Task to complete - Across the records that follow, give the number of lines containing the word "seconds" and nothing else.

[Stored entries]
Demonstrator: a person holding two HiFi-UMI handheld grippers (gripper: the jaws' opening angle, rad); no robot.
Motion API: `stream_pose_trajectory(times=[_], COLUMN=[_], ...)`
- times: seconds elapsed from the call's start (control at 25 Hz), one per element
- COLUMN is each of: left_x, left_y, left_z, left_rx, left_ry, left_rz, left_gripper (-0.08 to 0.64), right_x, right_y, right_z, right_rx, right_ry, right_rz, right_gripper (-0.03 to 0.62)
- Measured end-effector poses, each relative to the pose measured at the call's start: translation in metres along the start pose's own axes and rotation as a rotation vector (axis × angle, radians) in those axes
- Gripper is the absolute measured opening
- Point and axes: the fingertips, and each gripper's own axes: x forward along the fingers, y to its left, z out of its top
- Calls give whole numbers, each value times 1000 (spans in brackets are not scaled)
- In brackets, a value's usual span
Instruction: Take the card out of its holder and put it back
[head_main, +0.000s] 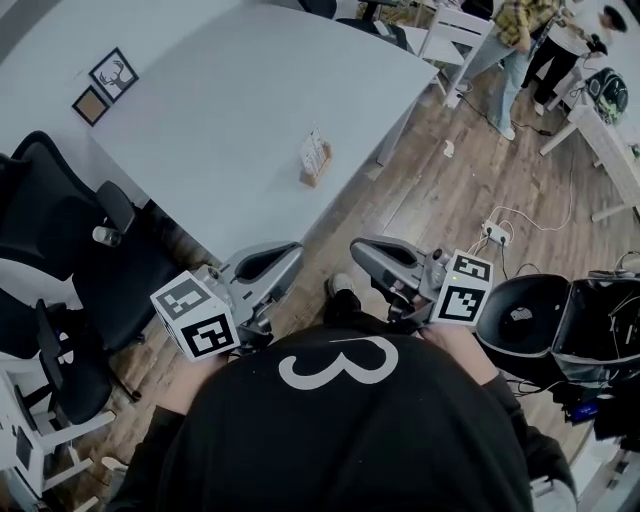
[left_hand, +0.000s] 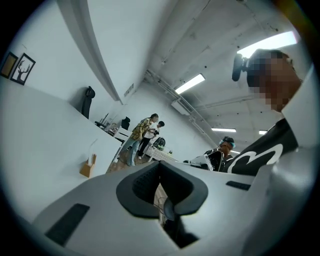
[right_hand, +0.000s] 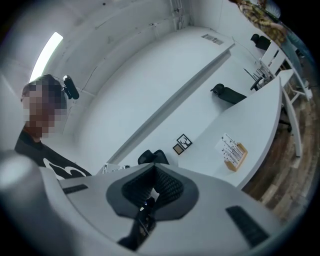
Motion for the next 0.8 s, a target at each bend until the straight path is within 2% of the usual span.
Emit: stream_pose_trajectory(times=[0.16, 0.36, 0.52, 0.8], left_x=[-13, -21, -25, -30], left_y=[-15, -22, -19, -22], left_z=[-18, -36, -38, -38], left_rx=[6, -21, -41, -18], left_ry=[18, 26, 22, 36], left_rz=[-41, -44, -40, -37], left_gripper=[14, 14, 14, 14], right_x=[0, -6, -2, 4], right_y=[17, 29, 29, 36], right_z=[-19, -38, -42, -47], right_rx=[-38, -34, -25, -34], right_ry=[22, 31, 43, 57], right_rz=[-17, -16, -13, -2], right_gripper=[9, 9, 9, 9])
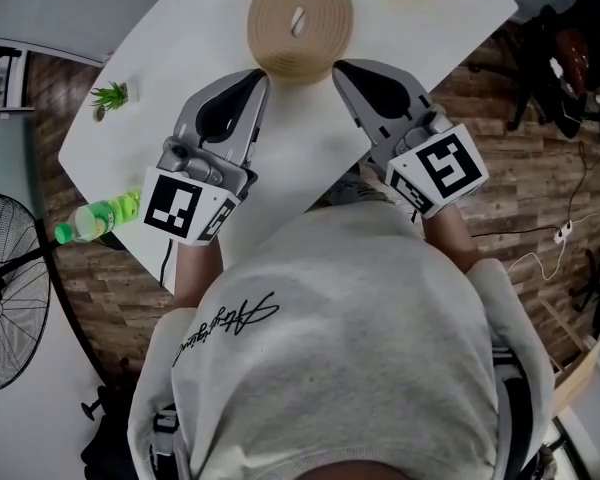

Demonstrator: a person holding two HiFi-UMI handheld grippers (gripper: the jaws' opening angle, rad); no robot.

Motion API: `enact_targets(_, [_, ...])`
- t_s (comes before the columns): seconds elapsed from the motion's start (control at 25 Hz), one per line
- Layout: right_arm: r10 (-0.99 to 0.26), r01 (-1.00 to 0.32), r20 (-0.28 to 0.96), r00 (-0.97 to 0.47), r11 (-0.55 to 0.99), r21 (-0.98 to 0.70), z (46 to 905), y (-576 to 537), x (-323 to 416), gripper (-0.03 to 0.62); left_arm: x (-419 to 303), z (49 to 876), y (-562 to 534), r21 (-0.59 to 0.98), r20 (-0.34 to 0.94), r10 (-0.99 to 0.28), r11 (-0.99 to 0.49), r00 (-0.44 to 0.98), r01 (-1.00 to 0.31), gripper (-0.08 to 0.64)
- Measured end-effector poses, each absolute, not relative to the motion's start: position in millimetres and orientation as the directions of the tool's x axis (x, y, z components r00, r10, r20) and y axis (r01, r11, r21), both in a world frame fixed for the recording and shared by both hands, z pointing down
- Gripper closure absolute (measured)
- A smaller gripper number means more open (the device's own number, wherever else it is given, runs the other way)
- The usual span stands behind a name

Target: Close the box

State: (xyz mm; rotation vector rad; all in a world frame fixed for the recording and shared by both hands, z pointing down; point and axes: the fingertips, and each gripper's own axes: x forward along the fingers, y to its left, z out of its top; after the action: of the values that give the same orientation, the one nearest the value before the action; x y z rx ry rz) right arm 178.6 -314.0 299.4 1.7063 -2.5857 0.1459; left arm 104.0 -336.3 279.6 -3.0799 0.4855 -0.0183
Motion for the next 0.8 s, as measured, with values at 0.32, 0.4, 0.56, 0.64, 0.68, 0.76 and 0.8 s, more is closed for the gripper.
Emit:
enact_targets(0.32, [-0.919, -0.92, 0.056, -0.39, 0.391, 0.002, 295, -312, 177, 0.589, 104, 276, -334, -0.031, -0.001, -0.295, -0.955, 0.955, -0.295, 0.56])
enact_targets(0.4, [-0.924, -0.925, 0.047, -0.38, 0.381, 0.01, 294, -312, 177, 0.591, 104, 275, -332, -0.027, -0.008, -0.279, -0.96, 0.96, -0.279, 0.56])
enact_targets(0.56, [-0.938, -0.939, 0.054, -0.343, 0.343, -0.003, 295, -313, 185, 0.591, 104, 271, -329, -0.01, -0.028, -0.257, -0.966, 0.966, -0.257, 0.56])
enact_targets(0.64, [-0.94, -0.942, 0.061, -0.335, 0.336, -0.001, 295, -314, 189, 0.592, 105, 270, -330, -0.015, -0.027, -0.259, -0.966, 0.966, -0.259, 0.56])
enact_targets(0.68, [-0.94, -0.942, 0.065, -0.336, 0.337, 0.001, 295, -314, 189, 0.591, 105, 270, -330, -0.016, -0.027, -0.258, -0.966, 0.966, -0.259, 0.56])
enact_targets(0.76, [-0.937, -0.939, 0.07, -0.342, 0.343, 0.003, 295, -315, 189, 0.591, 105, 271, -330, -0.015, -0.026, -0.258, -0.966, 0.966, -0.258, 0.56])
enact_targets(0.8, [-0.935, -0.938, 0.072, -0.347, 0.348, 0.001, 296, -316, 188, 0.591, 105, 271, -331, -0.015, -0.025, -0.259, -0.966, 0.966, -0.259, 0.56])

Exercise result - 2